> **Requirement**
Report back every line in the data that includes the string "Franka".
-.-.-
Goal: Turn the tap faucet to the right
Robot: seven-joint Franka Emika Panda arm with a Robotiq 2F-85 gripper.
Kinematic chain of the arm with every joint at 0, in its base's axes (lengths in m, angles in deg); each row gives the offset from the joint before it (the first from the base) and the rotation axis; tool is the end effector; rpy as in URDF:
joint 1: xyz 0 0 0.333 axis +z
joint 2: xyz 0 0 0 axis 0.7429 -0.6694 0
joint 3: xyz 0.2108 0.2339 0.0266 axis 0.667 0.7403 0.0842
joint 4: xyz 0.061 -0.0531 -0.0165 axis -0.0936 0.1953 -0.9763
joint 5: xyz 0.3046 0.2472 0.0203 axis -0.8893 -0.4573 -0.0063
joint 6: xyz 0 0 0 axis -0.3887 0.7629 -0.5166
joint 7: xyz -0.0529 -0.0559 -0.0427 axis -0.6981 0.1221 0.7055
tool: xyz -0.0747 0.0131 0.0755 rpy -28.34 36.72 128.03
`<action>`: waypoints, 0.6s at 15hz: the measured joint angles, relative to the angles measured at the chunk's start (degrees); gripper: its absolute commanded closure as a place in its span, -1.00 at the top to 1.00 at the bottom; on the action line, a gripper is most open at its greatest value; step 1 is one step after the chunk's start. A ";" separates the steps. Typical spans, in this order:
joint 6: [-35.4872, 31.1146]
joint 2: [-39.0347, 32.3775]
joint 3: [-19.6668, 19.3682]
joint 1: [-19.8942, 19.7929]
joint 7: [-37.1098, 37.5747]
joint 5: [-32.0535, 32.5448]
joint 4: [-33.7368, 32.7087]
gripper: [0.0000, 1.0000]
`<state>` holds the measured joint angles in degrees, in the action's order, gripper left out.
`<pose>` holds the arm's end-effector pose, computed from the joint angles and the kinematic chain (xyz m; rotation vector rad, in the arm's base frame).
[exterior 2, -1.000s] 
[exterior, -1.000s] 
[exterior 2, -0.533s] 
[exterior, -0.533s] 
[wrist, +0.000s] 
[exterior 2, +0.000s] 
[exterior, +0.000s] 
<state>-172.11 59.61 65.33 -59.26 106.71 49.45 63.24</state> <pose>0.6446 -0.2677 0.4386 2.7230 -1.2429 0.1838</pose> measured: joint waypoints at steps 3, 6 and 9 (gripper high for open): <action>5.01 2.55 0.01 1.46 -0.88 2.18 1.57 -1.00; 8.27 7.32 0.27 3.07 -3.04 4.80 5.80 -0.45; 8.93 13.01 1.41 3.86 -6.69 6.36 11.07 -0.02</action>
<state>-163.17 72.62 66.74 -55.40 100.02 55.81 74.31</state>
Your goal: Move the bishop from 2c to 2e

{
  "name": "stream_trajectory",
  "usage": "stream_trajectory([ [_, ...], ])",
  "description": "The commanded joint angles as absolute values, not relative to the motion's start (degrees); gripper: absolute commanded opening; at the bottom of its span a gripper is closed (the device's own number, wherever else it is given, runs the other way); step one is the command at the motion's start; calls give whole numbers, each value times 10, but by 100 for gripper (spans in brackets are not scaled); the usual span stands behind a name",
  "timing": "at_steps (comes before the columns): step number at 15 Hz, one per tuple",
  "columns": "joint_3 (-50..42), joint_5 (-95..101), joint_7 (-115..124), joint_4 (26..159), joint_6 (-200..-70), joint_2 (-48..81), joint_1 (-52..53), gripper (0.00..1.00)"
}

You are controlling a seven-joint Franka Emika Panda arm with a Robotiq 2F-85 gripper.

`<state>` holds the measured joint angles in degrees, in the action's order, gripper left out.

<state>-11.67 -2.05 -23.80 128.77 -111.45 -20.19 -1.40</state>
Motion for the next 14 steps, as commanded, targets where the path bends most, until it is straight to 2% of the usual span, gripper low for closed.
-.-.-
> **Answer to this exercise**
Robot: seven-joint Franka Emika Panda arm with a Robotiq 2F-85 gripper.
You are controlling a seven-joint Franka Emika Panda arm with a Robotiq 2F-85 gripper.

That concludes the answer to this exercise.